Records to use:

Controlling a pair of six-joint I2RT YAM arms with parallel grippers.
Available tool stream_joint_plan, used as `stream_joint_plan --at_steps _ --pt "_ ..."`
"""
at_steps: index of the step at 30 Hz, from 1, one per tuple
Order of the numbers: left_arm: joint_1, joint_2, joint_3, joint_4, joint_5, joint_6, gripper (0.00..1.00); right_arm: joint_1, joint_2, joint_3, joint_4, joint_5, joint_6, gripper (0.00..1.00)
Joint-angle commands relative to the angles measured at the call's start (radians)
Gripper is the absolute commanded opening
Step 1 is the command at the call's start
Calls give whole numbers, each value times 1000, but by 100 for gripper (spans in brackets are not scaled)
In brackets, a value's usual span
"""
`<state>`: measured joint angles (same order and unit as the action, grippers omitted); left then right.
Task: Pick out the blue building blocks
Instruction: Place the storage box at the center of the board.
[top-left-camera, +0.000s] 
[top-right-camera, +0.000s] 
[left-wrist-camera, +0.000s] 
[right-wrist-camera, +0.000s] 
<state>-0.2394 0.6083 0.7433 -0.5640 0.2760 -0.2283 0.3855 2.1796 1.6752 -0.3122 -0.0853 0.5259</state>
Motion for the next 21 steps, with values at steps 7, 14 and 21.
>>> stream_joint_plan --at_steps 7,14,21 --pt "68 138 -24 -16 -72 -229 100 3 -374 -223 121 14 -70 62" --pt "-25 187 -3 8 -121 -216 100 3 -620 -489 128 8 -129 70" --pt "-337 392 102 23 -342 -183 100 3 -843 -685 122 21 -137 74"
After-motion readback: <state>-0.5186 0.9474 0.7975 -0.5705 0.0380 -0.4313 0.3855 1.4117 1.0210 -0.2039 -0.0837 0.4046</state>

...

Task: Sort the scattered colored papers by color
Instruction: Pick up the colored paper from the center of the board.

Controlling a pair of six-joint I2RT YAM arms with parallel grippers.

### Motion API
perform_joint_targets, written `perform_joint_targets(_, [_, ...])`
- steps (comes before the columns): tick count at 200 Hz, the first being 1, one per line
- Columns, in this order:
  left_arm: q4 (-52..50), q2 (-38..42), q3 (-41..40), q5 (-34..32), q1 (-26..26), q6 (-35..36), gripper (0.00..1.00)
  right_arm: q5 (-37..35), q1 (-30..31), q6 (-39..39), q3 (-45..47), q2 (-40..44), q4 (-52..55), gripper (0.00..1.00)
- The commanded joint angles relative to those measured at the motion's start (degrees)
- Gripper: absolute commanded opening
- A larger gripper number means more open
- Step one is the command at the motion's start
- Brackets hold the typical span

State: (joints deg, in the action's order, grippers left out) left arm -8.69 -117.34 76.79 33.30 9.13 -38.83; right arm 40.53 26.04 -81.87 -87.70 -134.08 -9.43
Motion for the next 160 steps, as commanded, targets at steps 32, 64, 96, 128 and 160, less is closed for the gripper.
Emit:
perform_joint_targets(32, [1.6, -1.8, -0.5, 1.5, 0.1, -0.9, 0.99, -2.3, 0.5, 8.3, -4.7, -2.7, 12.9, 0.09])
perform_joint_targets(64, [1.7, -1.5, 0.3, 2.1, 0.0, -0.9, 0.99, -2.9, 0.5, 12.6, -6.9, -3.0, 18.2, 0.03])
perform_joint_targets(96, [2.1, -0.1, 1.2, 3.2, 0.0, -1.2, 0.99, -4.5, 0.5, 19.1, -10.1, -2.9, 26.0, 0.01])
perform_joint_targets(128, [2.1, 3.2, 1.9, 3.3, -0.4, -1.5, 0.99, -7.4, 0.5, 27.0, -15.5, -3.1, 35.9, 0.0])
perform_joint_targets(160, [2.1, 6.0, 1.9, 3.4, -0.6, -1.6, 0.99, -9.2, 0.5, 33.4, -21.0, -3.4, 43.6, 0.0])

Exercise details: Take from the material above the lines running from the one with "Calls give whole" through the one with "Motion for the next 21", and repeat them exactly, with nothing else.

Solution for this problem:
Calls give whole numbers, each value times 1000, but by 100 for gripper (spans in brackets are not scaled)
In brackets, a value's usual span
"""
`<state>`: measured joint angles (same order and unit as the action, grippers omitted); left then right.
Task: Pick out the blue building blocks
Instruction: Place the storage box at the center of the board.
[top-left-camera, +0.000s] 
[top-right-camera, +0.000s] 
[left-wrist-camera, +0.000s] 
[right-wrist-camera, +0.000s] 
<state>-0.2394 0.6083 0.7433 -0.5640 0.2760 -0.2283 0.3855 2.1796 1.6752 -0.3122 -0.0853 0.5259</state>
Motion for the next 21 steps, with values at steps 7, 14 and 21.

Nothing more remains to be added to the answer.